Present the lines below again, exactly as they stand.

━━ Source data

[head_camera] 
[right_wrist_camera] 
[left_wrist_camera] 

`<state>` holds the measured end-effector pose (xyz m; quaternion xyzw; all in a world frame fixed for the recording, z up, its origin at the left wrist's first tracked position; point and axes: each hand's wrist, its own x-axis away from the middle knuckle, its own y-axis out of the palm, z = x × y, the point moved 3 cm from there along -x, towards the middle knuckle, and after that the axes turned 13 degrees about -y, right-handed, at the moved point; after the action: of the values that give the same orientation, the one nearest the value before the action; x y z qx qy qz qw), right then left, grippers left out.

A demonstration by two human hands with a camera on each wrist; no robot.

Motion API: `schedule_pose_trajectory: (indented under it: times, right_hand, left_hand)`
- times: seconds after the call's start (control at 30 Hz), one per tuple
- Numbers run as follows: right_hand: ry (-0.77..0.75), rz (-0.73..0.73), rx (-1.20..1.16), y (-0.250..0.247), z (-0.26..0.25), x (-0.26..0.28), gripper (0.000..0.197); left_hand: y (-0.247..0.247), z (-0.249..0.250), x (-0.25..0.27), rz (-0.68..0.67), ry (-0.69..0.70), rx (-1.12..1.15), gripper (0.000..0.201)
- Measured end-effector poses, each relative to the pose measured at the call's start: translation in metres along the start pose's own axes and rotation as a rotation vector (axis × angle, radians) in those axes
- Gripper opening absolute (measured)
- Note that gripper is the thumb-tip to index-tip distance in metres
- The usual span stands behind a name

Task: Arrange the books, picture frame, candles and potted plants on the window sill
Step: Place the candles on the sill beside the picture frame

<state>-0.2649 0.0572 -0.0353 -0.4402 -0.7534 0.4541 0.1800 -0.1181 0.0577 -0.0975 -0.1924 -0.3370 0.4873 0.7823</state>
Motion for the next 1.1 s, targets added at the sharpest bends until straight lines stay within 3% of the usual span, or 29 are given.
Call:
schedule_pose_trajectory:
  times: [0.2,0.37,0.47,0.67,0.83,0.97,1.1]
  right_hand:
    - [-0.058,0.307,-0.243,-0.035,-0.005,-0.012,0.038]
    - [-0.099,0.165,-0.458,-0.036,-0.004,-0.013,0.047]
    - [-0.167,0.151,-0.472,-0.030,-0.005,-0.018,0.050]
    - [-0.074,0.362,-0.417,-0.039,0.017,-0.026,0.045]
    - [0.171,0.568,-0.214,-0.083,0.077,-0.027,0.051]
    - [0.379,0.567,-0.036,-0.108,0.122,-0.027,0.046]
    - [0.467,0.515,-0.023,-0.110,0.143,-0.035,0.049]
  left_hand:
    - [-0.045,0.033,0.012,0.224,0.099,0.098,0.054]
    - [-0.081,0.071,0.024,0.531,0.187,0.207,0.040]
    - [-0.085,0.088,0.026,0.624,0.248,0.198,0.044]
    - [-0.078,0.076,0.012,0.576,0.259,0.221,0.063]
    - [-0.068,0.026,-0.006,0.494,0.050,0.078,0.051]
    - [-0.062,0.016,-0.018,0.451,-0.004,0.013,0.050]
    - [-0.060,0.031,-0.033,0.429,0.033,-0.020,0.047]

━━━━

# Output for this task
[head_camera] 
[right_wrist_camera] 
[left_wrist_camera] 

`<state>` holds the measured end-effector pose (xyz m; quaternion xyzw; all in a world frame fixed for the recording, z up, its origin at the left wrist's first tracked position; point and axes: each hand's wrist, its own x-axis away from the middle knuckle, its own y-axis out of the palm, z = x × y, the point moved 3 cm from there along -x, towards the middle knuckle, and after that the axes turned 13 degrees about -y, right-handed, at the moved point; after the action: of the values that give the same orientation, the one nearest the value before the action; x y z qx qy qz qw), right then left, grippers left out.

A demonstration by two human hands with a camera on each wrist; no robot.

Motion API: `schedule_pose_trajectory: (indented under it: times, right_hand, left_hand)`
- times: seconds after the call's start (control at 30 Hz), one per tuple
- Numbers run as follows: right_hand: ry (-0.77..0.75), rz (-0.73..0.73), rx (-1.20..1.16), y (-0.250..0.247), z (-0.26..0.25), x (-0.26..0.28), gripper (0.000..0.197); left_hand: y (-0.247..0.247), z (-0.249..0.250), x (-0.25..0.27), rz (-0.68..0.67), ry (-0.69..0.70), rx (-1.12..1.15), gripper (0.000..0.201)
- Measured end-effector poses, each relative to the pose measured at the call's start: translation in metres along the start pose's own axes and rotation as a rotation vector (axis × angle, radians) in those axes
- Gripper opening absolute (measured)
- Note that gripper is the thumb-tip to index-tip distance in metres
- The usual span stands behind a name

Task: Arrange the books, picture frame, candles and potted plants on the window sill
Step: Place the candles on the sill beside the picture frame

<state>-0.2649 0.0572 -0.0353 -0.4402 -0.7534 0.4541 0.1800 -0.1181 0.0577 -0.0975 -0.1924 -0.3370 0.4873 0.7823</state>
Motion for the next 1.1 s, targets added at the sharpest bends until straight lines stay within 3% of the usual span, or 29 are given.
Call:
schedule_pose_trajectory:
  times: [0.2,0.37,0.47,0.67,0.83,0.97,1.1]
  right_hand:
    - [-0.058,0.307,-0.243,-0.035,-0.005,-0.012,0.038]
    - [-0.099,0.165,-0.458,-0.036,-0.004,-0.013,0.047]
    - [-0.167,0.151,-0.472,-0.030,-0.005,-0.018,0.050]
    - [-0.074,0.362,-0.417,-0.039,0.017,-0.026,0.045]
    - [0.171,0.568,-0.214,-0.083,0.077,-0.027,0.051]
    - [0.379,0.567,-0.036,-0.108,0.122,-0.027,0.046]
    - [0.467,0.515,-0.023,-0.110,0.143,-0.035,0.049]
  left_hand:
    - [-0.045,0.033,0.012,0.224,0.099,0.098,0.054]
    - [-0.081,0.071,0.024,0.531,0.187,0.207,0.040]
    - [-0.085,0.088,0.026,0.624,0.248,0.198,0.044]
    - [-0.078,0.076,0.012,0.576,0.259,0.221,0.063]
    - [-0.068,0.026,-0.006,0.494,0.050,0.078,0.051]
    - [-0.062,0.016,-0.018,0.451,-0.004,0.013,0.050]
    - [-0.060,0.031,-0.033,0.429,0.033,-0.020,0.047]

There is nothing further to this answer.